B. Factual Background
1. Setting the Stage

At heart, this case is a dispute between neighbors. Plaintiffs moved to the Village of Ilion in 2007 when they bought a home at 12 English Street. Dkt. No. 110-3 ("Macera Deposition") at6-7. The following year, a couple named Janne and Joe Lawrence (the "Lawrences") rented the house next door at 14 English Street. Id. at 11, 18.

The houses at 12 and 14 English Street share a driveway. Id. at 17-18. The driveway leads to, respectively, a barn in the rear of 12 English Street and a lean-to garage behind 14 English Street. Id. at 16-18. Provisions in both properties' deeds ensured access to these structures by granting an easement to the other property for use of the driveway. Dkt. No. 110-12.

In 2009, the Lawrences began operating a day care out of their home. Macera Dep. at 18-19. Plaintiffs allege that, starting at this time, the Lawrences allowed children at the daycare to run up and down the shared driveway and enter Plaintiffs' barn. Id. at 23-24. Concerned that they could be legally responsible if any child playing in the shared driveway or in the barn were injured, Plaintiffs shared their concerns with the Lawrences, who allegedly took no action. Id. Plaintiffs then contacted the New York State Office of Children and Family Services ("OCFS") to determine if the Lawrences had a license to operate a day care out of their home. Id. at 20. OCFS confirmed that the Lawrences had the proper license. Id.

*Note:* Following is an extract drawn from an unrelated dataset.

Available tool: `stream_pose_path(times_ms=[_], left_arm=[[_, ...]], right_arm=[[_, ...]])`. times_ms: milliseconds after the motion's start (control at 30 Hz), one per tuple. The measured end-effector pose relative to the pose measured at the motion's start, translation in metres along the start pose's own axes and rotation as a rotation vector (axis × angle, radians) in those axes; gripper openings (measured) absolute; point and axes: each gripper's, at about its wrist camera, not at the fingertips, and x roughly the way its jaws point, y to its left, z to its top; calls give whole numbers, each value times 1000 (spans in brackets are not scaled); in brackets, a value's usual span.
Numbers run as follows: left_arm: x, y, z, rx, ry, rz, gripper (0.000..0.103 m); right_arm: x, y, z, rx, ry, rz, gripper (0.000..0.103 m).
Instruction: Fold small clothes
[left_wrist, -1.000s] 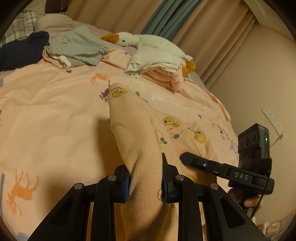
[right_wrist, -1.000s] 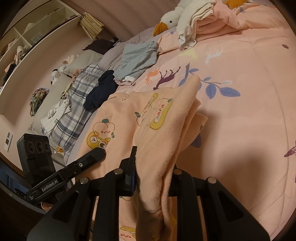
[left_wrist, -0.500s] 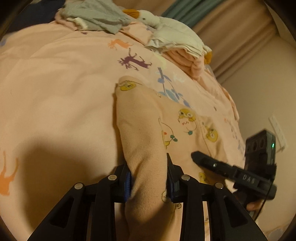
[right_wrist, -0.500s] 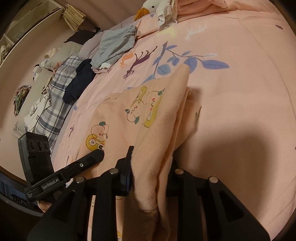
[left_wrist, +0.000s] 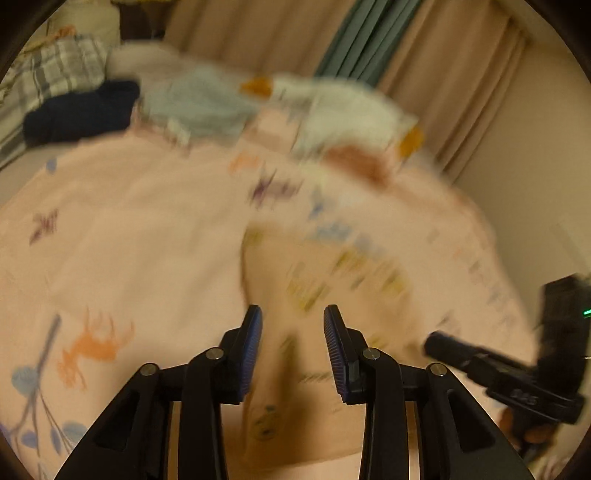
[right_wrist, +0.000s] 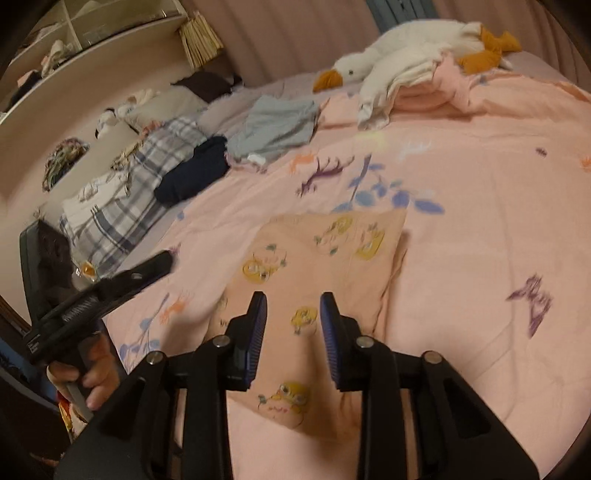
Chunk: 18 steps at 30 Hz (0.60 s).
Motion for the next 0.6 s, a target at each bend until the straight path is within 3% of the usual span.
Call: stream_pose_path(times_ms=[100,167,333,367,500,600], left_arm=[[48,19,-19,-86,134,-25,35],[48,27,-23,-104,118,-57,37],[31,31,-22,-168,138,-64,38],[24,28,-20,-163,135,-58,38],[-3,9,-26,-34,118,-53,38],[2,2,-43,29,206,2,38]], right_arm=[[34,-16,-15,39,102,-59,13],[48,-28,-23,65,110,-95,0],[33,-29,-28,128,80,-77,1],[23,-19,-29,102,69,-87,9],[3,17,-39,-16,43,-37,12],[25,21,-57,-24,146,-73,10]])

In 2011, Plaintiffs wrote a letter to the then mayor of Ilion, Mayor Stevens, to express concerns about the day care and about other purported harassment by the Lawrences, including running a motorcycle outside Plaintiffs' kitchen window and "flip[ing Plaintiffs] off." Id. at 24-25. In a responsive letter, then-Mayor Stevens stated he had concerns about the day care as well and would have them addressed.1 Id. at 26.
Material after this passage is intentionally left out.